* [EXERCISE DESCRIPTION]
Give back every line of the material below exactly, but no images.

* [INFORMATION SHOWN]
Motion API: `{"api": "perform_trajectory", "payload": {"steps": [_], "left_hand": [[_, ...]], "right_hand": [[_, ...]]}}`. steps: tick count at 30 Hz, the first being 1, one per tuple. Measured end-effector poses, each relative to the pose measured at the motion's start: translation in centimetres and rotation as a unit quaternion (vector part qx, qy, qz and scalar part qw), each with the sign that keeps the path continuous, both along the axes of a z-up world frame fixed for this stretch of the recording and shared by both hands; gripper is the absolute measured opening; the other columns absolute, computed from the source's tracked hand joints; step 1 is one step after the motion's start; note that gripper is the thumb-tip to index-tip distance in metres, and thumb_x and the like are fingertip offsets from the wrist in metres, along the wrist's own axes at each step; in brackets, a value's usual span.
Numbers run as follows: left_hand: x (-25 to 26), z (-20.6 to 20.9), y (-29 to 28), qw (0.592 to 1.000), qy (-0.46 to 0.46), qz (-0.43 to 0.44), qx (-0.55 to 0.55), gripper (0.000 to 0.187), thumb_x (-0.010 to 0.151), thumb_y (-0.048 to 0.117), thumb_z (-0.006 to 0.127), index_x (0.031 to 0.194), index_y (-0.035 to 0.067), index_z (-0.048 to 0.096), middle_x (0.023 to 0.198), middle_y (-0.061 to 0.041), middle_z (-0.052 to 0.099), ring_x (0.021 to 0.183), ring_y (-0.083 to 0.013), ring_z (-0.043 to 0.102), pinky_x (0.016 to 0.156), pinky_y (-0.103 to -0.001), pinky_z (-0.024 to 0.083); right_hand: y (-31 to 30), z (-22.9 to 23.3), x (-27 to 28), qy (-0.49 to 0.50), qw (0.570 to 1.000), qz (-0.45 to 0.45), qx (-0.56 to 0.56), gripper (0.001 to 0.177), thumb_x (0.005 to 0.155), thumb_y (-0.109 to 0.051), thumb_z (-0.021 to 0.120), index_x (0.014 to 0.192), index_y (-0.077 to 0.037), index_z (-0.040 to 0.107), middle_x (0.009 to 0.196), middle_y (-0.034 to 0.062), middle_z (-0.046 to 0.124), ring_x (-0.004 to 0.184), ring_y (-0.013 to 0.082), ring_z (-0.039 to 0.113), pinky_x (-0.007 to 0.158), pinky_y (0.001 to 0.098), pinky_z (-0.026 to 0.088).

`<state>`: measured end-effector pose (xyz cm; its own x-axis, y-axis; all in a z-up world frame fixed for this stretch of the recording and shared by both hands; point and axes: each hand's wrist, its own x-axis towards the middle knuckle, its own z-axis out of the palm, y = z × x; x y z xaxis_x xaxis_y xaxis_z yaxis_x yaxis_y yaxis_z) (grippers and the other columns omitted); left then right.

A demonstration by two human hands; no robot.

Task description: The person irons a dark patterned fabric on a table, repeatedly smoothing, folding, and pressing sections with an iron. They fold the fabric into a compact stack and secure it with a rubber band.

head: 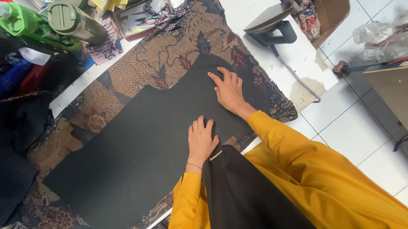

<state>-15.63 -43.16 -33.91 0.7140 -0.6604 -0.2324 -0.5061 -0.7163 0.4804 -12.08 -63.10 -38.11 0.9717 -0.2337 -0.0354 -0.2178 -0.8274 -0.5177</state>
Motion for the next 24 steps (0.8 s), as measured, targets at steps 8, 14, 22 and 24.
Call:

* [SOLUTION TO THE EXERCISE]
Motion API: `{"api": "perform_trajectory", "payload": {"steps": [_], "left_hand": [[_, ...]], "right_hand": [[_, ...]]}}`. steps: tick count at 30 Hz, the first being 1, one per tuple. Measured end-effector poses, each relative to the pose measured at the motion's start: translation in centimetres and rotation as a unit quaternion (vector part qx, qy, qz and scalar part qw), each with the sign that keeps the path continuous, both along the axes of a z-up world frame fixed for this stretch of the recording and shared by both hands; gripper is the absolute measured opening; the other columns absolute, computed from the source's tracked hand joints; step 1 is one step after the motion's start; note that gripper is the thumb-tip to index-tip distance in metres, and thumb_x and the like are fingertip offsets from the wrist in metres, along the wrist's own axes at each step; in brackets, a value's usual span.
Numbers run as follows: left_hand: x (-25 to 26), z (-20.6 to 20.9), y (-29 to 28), qw (0.592 to 1.000), qy (-0.46 to 0.46), qz (-0.43 to 0.44), qx (-0.55 to 0.55), gripper (0.000 to 0.187), thumb_x (-0.010 to 0.151), thumb_y (-0.048 to 0.117), thumb_z (-0.006 to 0.127), index_x (0.031 to 0.194), index_y (-0.035 to 0.067), index_z (-0.048 to 0.096), middle_x (0.023 to 0.198), middle_y (-0.061 to 0.041), middle_z (-0.052 to 0.099), ring_x (0.021 to 0.183), ring_y (-0.083 to 0.013), ring_z (-0.043 to 0.102), pinky_x (0.016 to 0.156), pinky_y (-0.103 to -0.001), pinky_z (-0.024 to 0.083); right_hand: y (-31 to 30), z (-22.9 to 23.3), x (-27 to 28), qy (-0.49 to 0.50), qw (0.570 to 1.000), qz (-0.45 to 0.45), qx (-0.56 to 0.56), gripper (0.001 to 0.177), thumb_x (0.005 to 0.155), thumb_y (-0.109 to 0.051), thumb_z (-0.021 to 0.120), index_x (0.014 to 0.192), index_y (-0.077 to 0.037), index_z (-0.040 to 0.107), middle_x (0.009 to 0.196), middle_y (-0.034 to 0.062), middle_z (-0.046 to 0.124), ring_x (-0.004 to 0.184), ring_y (-0.013 to 0.082), ring_z (-0.039 to 0.113), pinky_x (-0.007 to 0.158), pinky_y (0.001 to 0.098), pinky_z (-0.026 to 0.088).

`<state>`: measured end-effector pose (xyz cm; its own x-axis, y-axis; all in a z-up world frame fixed for this stretch of the recording and shared by both hands; point and axes: each hand's wrist, its own x-axis towards the middle knuckle, its own z-axis out of the palm, y = z × x; x y z xaxis_x xaxis_y xaxis_z yaxis_x yaxis_y yaxis_z) (grippers and the other columns omitted); left then right.

A demonstration by two human hands; no robot.

Task description: The person irons a dark patterned fabric on a table, repeatedly smoothing, folding, and pressing sections with an iron. They fold the fabric into a compact stack and secure it with a rubber band.

head: 

<state>-15.63 -43.16 -33.91 0.7140 -0.6604 -0.2324 -0.5061 -0.7163 0.4804 -12.08 -63.10 -38.11 0.9717 -0.2337 -0.0354 -0.2178 -0.8274 -0.5177</state>
Motion for the next 24 steps (0.8 s), as measured, targets at steps 8, 14, 22 and 24.
Call:

Besides the given answer, there is nothing more to add.